Slide Rules and Decimals Part 2

Recently I posted a little bit on locating the decimal point for slide rule results. I think I may expand on that with some examples, more for my edification than any other reason.

Let’s take an example that may not be very realistic in the real world, but will serve for this purpose.

\[\frac{35 \times 0.0000455 \times 123 \times 0.01}{0.005 \times 11 \times 40^{2} \times 0.000000000025}\]

Historically, in older books and manuals, the last number on the bottom left would be stated as micro-micro instead of pico, or noted as \(25e^{-12}\). However, we will use it as noted in the diagram below.

So, how do we do this? Firstly, let’s determine the digit/span value for the above.

Notice I used three for the third bottom value, as 40² gives three digits. So before we determine what the slide directions may add to the above, we explain how to note these by placing a superscript “R” by the number if a multiplication, and subscript “R” by the number if a division, to keep track when the slide projects to the right. We will use only the C and D scales for simplicity.

Now we will perform a combined operation (i.e., cross-multiply and divide) to determine the final value and the digits/spans. We slide the hairline (HL) to 35 (D scale), move the 5 (C scale) under the HL. We slide the HL to 455 (C scale), slide 11 (C scale) under the HL (slide to right), move HL to 123 (C scale, slide to right), slide 160 under HL. As the last top digit is a power of 10, we skip that value so the slide doesn’t move, and multiply by the reciprocal of 25e^-12. We could use the CI scale and set 25 under the HL, and read the final value of 890 (D scale) at the index. Or, we could divide by the reciprocal of 25, and set .04 (C scale) under the HL, still using only the C and D scales. The result would again be at the index (890). If we did use the 0.01, we move the HL to the index, then slide 25 (C scale) under the HL, giving 890 (D scale) at the index.

\[\frac{35 \times 0.0000455 \times 123^{R} \times 0.01}{0.005 \times 11_{R} \times 160 \times 0.000000000025}\]

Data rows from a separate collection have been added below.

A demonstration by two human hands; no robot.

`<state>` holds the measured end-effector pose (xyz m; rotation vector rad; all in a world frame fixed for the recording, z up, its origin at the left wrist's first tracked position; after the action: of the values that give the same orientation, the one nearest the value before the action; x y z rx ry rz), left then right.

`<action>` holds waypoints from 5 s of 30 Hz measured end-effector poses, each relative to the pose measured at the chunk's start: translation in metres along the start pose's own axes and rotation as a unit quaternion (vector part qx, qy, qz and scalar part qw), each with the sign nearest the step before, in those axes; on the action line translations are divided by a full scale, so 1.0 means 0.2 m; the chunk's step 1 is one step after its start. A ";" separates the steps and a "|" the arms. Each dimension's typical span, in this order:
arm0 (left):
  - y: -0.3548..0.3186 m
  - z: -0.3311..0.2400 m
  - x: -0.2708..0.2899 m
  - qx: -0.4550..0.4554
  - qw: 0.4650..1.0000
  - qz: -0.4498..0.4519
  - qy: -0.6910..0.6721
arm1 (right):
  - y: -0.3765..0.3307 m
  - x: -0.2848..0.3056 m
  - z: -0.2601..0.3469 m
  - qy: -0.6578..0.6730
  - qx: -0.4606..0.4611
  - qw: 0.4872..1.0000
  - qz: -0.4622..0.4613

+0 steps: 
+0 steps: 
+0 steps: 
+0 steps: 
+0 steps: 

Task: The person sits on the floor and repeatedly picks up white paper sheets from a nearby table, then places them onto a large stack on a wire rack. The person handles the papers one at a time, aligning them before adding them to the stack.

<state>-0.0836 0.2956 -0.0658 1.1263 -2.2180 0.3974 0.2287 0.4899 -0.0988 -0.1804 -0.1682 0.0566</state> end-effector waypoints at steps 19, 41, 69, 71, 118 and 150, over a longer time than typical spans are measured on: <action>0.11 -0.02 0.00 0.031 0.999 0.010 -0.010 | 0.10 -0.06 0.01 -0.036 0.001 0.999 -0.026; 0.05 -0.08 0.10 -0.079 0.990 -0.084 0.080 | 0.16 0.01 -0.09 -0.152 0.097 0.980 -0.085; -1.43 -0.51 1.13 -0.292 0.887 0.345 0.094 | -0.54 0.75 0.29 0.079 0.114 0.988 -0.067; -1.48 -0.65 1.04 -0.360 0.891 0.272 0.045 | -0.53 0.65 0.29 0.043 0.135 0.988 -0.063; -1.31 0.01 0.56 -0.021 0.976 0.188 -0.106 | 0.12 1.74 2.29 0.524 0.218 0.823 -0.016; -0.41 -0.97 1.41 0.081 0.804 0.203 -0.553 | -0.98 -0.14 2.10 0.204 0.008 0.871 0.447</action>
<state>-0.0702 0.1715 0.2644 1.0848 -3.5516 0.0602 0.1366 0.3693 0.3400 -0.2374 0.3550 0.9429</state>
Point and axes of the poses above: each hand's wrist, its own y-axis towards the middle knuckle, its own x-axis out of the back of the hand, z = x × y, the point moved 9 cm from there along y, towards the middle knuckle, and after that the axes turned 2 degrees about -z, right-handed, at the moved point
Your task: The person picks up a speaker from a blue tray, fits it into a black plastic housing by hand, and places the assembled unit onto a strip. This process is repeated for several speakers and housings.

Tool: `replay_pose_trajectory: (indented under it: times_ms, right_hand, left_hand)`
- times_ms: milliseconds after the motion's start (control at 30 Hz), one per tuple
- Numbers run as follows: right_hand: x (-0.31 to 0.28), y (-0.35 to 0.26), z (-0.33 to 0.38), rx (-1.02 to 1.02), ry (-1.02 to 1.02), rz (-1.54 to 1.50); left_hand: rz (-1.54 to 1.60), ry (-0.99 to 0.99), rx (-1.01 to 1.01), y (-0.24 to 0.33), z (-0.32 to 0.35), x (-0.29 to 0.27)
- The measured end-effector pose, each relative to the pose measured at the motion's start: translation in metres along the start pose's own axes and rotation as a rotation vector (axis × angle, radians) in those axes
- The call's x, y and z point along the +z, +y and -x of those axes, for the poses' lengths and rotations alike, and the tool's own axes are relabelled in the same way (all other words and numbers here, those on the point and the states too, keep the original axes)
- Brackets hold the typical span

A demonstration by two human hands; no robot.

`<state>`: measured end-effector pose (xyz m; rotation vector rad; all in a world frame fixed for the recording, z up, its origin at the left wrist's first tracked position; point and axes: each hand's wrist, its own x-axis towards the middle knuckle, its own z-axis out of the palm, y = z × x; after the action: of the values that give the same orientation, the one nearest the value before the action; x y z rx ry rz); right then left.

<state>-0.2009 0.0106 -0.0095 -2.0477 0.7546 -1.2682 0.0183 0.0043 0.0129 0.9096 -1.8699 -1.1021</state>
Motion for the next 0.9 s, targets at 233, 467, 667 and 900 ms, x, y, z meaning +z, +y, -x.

For the logic, we use 0 - (-7), which gives us 7. However, by multiplying by the reciprocal of 25 we have the equivalent to a CI scale extending to the left, which subtracts 1. So, the 7 becomes 6, and this gives the decimal placement of the final answer, for a result of 890000. If we had included the 0.01 multiplication (and the divide by 25), the slide would protrude to the right, again subtracting 1 from the total, still giving 6.¹

For this next example, it will actually be easier not to cross-multiply and divide.

\[\frac{25^{R} \times \sqrt[3]{27} \times 0.0025}{147_{R}}\]

Here, since we are using the Post 1460 slide rule which has a K scale on the body, we can start with the middle value to find the cube root first. Set the HL to 27 (K scale), slide index under the HL(slide to right), move HL to 25 (C scale), move right index under HL, slide HL to the second 25 (C scale), then slide 147 (C scale) under HL (slide to right), read 1275 (D scale) at index.

I already noted the slide orientation in the above example. So the logic is 3 - 2 = 1. The two “R” values cancel, so we have 1 - 3 = -2, so we add two zeros to the answer for 0.001275.

Whew! Was that fun or what? And of course, once again we have the reason handheld calculators replaced the slide rules so quickly! If I do any more ruminations about slide rules, I may try the K&E Deci-Lon versions, the 68-1100 (10”) and 68-1130 (5”).

So, Happy New Year! God Bless you and yours!

Footnotes

1. The included diagram was drawn on the reMarkable 2 tablet using a whiteboard program on the computer.